● **WORK INSTRUCTIONS**: If a line in the data below includes the string "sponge", please return a copy of it.

● **THE DATA**:
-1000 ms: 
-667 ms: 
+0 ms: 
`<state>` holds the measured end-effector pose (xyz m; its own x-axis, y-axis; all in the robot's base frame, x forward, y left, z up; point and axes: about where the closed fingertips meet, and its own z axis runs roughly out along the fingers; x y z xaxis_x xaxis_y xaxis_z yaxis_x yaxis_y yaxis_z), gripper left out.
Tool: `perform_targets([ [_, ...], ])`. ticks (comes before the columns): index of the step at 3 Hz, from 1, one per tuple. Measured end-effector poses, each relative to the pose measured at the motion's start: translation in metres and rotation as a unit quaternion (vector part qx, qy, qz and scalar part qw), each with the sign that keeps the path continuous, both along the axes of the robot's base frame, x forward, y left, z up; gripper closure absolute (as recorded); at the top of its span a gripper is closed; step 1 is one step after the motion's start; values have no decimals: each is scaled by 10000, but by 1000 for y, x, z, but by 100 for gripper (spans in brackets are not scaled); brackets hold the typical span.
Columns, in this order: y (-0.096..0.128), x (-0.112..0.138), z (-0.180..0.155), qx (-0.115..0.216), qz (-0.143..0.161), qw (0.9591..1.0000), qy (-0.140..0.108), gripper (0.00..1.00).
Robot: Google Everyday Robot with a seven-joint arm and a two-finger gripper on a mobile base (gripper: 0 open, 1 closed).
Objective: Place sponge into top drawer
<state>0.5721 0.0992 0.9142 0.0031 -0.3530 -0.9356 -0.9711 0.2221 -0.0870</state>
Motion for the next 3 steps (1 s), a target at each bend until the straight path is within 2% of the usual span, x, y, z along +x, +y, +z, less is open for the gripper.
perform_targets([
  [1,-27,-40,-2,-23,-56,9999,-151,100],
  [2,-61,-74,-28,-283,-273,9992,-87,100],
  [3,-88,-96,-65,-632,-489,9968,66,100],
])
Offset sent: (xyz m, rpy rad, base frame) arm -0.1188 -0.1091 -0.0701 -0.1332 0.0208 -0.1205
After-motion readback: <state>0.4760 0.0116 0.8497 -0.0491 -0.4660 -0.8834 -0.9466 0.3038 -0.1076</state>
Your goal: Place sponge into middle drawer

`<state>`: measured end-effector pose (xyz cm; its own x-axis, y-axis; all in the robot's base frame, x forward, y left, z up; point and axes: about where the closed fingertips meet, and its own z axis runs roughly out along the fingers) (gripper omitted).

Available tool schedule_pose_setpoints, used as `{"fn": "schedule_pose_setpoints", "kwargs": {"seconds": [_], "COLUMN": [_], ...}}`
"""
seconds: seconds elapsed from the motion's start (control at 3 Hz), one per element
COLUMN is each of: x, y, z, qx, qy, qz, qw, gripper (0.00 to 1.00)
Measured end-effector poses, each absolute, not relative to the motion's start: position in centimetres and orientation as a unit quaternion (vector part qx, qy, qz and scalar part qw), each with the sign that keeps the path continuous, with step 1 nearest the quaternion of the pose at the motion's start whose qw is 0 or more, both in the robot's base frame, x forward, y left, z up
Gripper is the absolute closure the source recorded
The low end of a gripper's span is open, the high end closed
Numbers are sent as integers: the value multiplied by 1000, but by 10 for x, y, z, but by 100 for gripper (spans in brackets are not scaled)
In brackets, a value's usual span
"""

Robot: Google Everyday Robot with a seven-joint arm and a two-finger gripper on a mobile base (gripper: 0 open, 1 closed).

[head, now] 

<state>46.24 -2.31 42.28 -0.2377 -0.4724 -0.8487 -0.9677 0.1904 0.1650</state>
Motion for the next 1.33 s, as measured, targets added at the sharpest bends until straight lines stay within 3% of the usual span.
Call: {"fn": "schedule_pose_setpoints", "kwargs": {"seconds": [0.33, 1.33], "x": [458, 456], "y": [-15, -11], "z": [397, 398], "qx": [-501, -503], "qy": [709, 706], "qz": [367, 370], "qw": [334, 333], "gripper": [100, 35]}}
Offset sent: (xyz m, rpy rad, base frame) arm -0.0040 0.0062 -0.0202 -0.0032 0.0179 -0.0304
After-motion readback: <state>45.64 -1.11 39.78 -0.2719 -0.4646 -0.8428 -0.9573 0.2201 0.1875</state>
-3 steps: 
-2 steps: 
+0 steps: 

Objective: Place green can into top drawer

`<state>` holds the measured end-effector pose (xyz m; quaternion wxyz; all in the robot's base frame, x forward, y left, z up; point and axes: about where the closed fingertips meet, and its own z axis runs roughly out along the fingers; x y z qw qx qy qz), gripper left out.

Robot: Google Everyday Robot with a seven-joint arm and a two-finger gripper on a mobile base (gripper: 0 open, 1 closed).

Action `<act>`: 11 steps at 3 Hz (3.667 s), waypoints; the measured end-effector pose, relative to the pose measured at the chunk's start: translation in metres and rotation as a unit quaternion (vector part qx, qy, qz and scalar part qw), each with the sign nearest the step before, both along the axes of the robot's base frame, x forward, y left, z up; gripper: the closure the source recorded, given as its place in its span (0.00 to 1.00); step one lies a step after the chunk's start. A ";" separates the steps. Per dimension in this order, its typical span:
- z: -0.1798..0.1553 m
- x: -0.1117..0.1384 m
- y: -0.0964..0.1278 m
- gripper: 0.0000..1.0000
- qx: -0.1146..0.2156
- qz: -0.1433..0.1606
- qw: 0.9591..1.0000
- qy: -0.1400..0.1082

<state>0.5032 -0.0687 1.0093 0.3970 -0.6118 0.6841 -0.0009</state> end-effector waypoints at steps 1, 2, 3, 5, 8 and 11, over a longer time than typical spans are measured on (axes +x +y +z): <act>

● **WRITTEN ANSWER**:
Objective: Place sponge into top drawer
Your goal: Place sponge into middle drawer

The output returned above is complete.